* **What the task requires**:
Look through the data below and show every line that includes "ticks".

#### Raw data ####

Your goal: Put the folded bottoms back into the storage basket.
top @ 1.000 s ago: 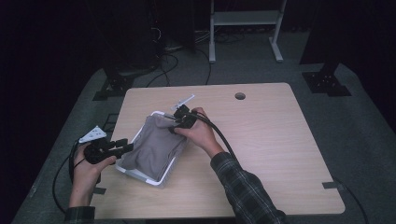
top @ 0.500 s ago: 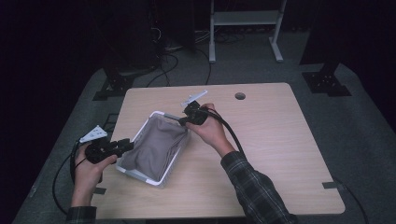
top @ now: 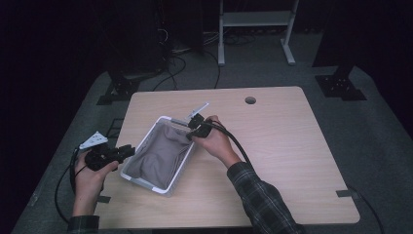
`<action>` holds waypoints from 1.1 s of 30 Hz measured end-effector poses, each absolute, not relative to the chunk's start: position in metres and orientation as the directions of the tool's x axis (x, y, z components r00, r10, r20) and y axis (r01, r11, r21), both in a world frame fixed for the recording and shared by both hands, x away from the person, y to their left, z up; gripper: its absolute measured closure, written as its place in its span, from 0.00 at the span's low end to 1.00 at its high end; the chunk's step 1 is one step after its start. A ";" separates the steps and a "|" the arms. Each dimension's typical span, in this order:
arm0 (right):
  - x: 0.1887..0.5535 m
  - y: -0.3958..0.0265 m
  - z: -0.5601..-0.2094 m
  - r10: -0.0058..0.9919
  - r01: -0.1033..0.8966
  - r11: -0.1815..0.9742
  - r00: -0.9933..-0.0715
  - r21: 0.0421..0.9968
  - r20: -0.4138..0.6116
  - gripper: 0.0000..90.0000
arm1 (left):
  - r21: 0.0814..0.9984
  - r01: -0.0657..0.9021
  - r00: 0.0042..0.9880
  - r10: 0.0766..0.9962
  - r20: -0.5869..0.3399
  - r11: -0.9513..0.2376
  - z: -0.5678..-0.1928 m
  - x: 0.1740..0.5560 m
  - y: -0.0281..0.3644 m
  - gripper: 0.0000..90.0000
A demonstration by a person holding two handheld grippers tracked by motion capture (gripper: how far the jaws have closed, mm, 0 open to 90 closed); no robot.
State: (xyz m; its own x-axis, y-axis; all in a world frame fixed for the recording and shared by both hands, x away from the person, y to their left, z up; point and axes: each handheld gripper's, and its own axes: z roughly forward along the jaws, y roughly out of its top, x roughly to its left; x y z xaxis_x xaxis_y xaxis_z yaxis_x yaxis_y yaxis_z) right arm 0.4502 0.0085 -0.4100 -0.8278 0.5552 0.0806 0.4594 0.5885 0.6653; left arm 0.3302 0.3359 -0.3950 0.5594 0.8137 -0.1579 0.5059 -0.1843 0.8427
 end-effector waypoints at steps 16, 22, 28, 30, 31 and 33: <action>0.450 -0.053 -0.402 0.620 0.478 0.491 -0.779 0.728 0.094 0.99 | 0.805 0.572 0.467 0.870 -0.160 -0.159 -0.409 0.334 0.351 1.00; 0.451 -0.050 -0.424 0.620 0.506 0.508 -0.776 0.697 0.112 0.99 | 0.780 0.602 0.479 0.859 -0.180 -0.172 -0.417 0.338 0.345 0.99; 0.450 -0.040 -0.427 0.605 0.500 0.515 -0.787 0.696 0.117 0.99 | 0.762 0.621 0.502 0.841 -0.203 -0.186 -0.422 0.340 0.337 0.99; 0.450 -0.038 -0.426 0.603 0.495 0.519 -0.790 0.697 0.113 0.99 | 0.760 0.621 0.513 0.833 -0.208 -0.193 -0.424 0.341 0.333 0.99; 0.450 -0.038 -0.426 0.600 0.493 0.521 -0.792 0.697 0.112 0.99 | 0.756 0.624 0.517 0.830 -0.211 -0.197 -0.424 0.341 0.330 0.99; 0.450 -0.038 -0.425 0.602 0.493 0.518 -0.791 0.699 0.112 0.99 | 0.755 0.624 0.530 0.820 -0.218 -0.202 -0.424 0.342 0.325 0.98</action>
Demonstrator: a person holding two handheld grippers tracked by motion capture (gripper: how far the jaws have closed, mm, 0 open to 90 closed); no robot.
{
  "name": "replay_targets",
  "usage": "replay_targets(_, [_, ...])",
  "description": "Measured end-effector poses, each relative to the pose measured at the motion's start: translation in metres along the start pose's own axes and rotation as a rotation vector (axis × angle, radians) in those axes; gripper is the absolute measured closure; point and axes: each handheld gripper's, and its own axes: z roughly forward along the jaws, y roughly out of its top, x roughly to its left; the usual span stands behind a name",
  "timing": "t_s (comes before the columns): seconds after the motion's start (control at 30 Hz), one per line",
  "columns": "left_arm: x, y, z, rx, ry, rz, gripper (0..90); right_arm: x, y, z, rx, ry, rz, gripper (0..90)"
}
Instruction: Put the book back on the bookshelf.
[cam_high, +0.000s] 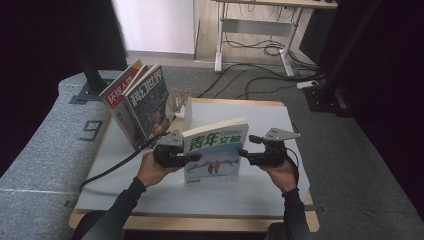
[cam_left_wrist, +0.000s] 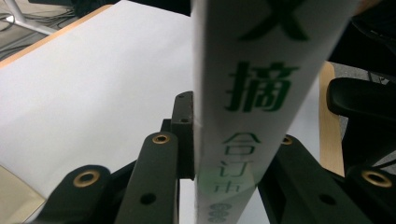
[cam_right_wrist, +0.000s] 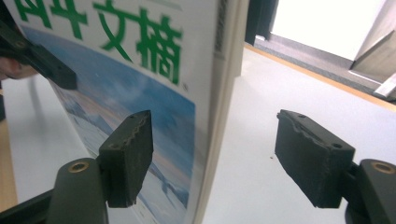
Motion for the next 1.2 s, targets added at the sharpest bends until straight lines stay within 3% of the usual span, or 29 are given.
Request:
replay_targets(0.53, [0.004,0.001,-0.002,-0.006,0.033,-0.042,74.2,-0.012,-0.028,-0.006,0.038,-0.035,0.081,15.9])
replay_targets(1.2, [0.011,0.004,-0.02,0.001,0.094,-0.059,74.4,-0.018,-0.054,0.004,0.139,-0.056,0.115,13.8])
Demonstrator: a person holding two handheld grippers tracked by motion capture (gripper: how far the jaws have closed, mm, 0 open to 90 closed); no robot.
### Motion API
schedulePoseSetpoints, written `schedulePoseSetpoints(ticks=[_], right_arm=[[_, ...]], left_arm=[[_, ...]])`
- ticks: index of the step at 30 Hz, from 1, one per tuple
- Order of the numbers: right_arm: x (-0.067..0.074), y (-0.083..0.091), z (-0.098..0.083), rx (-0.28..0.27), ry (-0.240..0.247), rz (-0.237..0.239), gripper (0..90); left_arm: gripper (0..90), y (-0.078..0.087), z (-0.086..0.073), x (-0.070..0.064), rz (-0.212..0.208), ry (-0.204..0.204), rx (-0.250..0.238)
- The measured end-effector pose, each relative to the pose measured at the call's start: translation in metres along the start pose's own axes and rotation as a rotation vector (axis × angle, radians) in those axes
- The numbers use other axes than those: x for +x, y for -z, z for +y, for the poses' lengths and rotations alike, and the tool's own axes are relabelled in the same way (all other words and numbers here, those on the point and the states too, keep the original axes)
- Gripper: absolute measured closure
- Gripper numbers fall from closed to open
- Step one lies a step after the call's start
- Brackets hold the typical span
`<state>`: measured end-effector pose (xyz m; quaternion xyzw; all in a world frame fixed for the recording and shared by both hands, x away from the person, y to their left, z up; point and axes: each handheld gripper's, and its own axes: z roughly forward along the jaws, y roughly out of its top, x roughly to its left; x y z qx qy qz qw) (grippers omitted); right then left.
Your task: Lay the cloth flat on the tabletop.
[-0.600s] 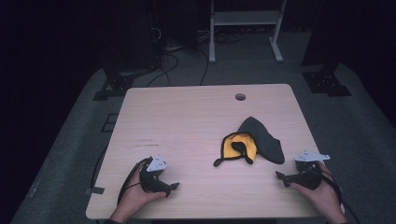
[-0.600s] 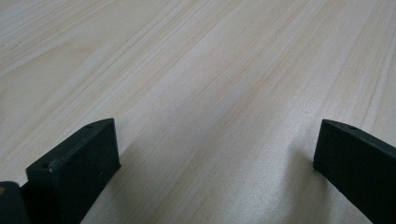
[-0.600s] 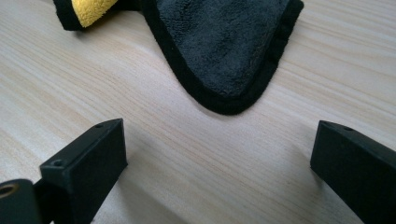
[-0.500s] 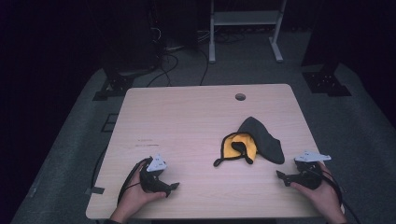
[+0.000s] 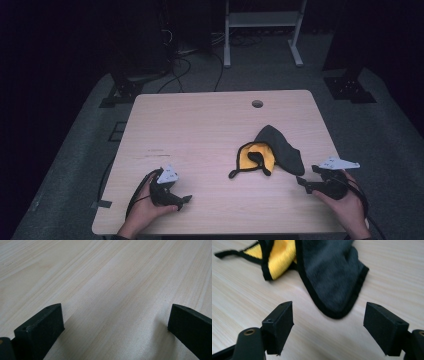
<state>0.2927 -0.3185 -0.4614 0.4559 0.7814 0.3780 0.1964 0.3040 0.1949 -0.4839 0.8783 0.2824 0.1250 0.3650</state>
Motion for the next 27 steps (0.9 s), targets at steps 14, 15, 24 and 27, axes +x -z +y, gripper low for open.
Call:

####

* **Solution to this task**:
schedulePoseSetpoints, written `schedulePoseSetpoints(ticks=[_], right_arm=[[_, ...]], left_arm=[[_, ...]])`
- ticks: index of the step at 30 Hz, from 1, one per tuple

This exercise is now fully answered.